REQUIREMENT
In the entries below, find each line where the word "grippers" appears and give only the total count of such lines.

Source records
►
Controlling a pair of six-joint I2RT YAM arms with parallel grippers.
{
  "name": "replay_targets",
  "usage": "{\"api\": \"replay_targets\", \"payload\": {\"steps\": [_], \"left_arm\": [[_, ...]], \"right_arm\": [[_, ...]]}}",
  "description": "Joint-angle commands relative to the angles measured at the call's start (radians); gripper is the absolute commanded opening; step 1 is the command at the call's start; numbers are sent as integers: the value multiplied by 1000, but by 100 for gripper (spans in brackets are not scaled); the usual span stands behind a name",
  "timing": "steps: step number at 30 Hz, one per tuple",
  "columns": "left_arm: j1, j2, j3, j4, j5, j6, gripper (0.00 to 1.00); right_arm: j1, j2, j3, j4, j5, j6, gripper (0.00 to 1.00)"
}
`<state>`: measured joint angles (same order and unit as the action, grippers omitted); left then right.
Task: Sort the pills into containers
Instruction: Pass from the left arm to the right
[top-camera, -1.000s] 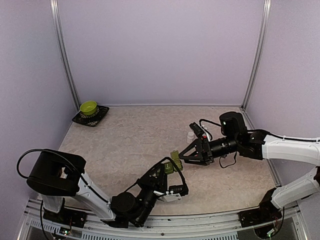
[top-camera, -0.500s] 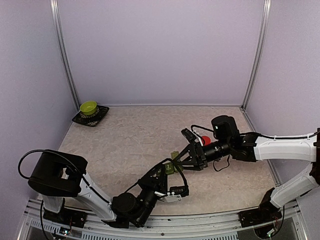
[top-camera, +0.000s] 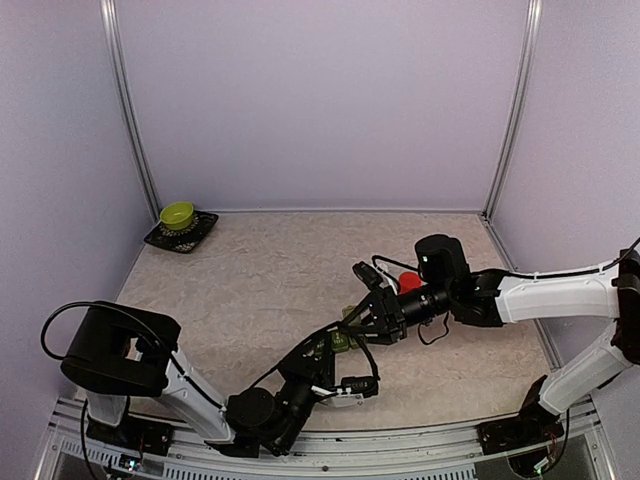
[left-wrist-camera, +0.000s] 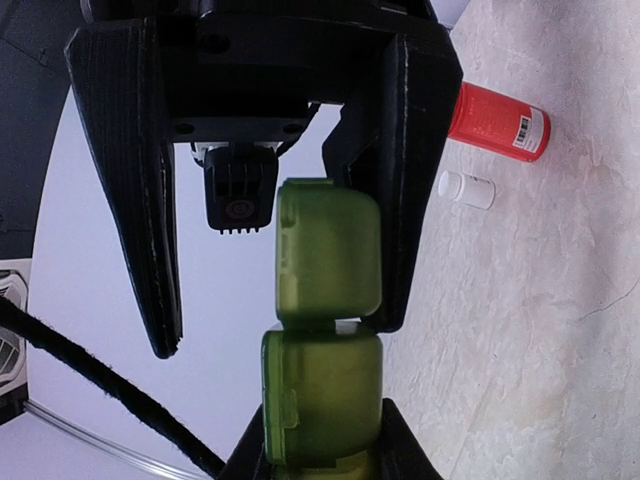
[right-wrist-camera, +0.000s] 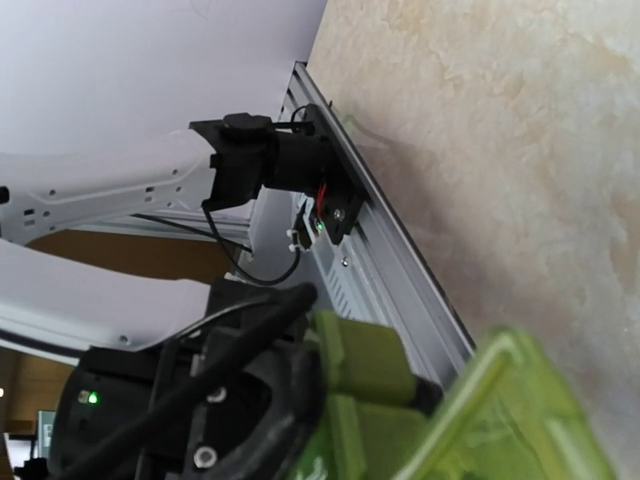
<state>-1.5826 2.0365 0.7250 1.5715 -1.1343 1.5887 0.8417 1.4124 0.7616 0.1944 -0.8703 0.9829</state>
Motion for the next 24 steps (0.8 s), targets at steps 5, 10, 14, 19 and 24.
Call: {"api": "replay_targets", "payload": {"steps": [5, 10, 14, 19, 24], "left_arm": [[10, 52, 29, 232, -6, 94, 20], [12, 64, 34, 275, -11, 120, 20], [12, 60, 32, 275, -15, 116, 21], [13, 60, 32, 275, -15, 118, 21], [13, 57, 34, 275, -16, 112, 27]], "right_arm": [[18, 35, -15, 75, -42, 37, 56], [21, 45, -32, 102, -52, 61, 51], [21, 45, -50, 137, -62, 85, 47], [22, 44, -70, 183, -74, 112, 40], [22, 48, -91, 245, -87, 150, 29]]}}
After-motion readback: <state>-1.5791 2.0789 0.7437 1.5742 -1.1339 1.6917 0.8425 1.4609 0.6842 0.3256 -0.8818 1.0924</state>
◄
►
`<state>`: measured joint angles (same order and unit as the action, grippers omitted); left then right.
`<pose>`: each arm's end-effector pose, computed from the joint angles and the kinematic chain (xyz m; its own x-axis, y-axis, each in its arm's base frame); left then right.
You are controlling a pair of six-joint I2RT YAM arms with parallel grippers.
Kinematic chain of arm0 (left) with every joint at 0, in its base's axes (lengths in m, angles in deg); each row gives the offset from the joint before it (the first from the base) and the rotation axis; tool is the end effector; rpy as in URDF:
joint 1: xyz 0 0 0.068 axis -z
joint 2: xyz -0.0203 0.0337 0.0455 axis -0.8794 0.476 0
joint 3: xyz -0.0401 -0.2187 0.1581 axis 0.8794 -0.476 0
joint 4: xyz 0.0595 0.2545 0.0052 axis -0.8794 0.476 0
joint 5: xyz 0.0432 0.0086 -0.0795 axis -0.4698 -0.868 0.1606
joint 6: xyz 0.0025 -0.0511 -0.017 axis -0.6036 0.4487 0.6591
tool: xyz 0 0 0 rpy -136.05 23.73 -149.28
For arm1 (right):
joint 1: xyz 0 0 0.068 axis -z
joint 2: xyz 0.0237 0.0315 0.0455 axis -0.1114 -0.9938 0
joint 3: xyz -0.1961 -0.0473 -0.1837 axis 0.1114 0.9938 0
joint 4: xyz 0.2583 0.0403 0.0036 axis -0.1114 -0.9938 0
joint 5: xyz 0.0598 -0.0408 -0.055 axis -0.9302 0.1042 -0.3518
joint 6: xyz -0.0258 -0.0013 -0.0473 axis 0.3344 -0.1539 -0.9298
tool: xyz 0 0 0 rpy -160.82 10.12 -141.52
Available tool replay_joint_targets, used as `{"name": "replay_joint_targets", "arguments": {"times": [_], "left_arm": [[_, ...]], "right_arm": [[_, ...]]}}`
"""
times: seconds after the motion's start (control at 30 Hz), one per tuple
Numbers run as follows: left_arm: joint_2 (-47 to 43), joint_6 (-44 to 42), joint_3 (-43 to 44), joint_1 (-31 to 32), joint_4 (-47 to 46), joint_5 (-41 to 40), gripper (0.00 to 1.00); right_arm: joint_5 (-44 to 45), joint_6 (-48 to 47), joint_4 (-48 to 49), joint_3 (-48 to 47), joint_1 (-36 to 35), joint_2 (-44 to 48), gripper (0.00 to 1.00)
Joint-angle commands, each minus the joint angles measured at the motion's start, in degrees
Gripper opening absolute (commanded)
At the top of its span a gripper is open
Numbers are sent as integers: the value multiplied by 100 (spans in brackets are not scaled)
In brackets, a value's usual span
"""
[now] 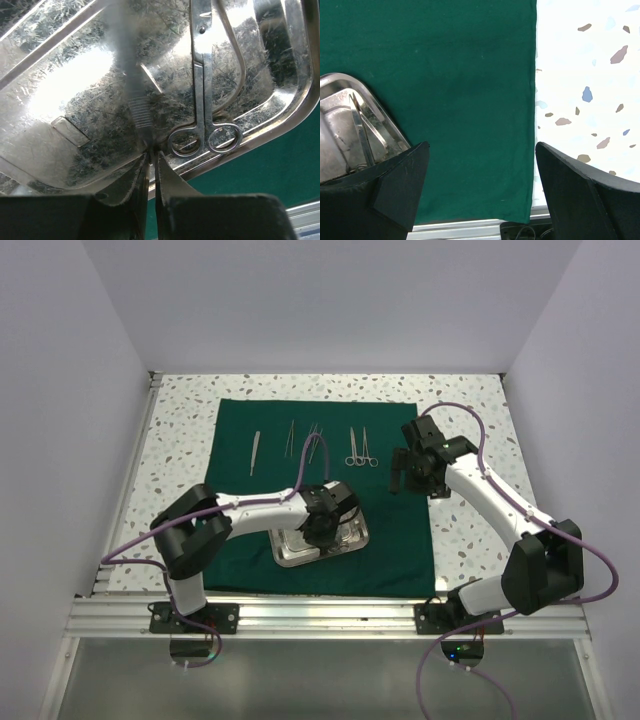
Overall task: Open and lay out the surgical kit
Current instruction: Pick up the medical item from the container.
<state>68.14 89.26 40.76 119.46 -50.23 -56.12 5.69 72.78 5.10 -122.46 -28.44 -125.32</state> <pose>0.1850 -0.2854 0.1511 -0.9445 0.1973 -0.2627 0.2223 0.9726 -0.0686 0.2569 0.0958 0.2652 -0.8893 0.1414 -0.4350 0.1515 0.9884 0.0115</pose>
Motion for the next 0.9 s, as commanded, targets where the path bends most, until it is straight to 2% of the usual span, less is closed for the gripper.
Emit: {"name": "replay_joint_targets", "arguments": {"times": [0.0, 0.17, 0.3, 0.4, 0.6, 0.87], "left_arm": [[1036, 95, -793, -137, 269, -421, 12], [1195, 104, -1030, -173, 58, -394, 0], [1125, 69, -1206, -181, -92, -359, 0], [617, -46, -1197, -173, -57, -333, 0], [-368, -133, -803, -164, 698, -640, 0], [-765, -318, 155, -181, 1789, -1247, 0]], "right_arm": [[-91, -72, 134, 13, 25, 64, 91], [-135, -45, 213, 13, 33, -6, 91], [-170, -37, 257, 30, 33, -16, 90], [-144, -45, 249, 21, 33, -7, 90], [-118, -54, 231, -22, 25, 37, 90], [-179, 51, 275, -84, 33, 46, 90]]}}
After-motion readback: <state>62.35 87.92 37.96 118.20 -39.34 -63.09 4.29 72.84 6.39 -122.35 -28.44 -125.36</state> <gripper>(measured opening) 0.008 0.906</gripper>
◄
RESPONSE
4